◆ **Directions for this task**
What you return should match the data below exactly, with no pictures in it.

━━━ Collected material ━━━

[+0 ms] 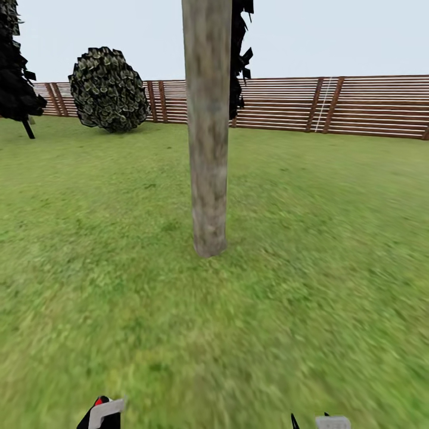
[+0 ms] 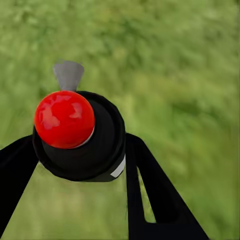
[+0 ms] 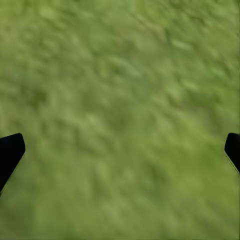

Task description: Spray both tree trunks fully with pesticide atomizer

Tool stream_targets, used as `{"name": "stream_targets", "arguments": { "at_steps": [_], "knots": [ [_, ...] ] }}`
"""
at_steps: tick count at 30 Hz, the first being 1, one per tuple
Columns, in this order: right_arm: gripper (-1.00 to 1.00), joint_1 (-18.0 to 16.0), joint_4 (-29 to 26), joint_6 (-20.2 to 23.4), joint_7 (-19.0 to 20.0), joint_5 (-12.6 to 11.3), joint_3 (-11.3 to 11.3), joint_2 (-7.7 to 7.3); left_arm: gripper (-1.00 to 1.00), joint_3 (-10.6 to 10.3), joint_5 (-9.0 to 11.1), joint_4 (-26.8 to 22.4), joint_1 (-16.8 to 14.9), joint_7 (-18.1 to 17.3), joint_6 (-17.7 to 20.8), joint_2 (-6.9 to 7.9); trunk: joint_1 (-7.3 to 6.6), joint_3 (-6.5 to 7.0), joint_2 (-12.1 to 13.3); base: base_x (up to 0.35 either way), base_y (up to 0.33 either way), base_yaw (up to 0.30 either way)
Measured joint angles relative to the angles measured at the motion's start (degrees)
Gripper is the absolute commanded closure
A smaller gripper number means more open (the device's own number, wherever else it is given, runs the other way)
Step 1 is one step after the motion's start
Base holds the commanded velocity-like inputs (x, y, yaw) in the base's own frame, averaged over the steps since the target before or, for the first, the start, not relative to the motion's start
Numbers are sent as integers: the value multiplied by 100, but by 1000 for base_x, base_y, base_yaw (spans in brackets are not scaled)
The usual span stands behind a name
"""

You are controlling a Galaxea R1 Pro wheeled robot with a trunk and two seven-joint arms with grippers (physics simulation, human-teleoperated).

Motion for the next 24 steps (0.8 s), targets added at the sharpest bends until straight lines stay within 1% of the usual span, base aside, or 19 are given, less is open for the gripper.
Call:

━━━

◆ **Response below**
[+0 ms] 
[+0 ms] 
[+0 ms] 

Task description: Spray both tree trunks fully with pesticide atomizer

Tool stream_targets, used as `{"name": "stream_targets", "arguments": { "at_steps": [_], "knots": [ [_, ...] ] }}`
"""
at_steps: tick count at 30 Hz, the first being 1, one per tuple
Columns, in this order: right_arm: gripper (-1.00 to 1.00), joint_1 (-18.0 to 16.0), joint_4 (-29 to 26), joint_6 (-20.2 to 23.4), joint_7 (-19.0 to 20.0), joint_5 (-12.6 to 11.3), joint_3 (-11.3 to 11.3), joint_2 (-7.7 to 7.3); left_arm: gripper (-1.00 to 1.00), joint_3 (-10.6 to 10.3), joint_5 (-9.0 to 11.1), joint_4 (-26.8 to 22.4), joint_1 (-16.8 to 14.9), joint_7 (-18.1 to 17.3), joint_6 (-17.7 to 20.8), joint_2 (-6.9 to 7.9); trunk: joint_1 (-7.3 to 6.6), joint_3 (-6.5 to 7.0), joint_2 (-12.1 to 13.3); base: base_x (up to 0.35 either way), base_y (up to 0.33 either way), base_yaw (up to 0.30 either way)
Measured joint angles relative to the angles measured at the motion's start (degrees)
Gripper is the absolute commanded closure
A smaller gripper number means more open (the device's own number, wherever else it is given, runs the other way)
Step 1 is one step after the motion's start
Base holds the commanded velocity-like inputs (x, y, yaw) in the base's own frame, averaged over the steps since the target before or, for the first, the start, not relative to the motion's start
Numbers are sent as integers: the value multiplied by 100, but by 1000 for base_x, base_y, base_yaw (spans in brackets are not scaled)
The usual span stands behind a name
"""

You are controlling a Galaxea R1 Pro wheeled robot with a trunk and two seven-joint arms with grippers (physics simulation, human-teleoperated).

Motion for the next 24 steps (0.8 s), targets added at the sharpest bends until straight lines stay within 1% of the usual span, base aside, or 19 are given, less is open for the gripper.
Call:

The response to this exercise is complete.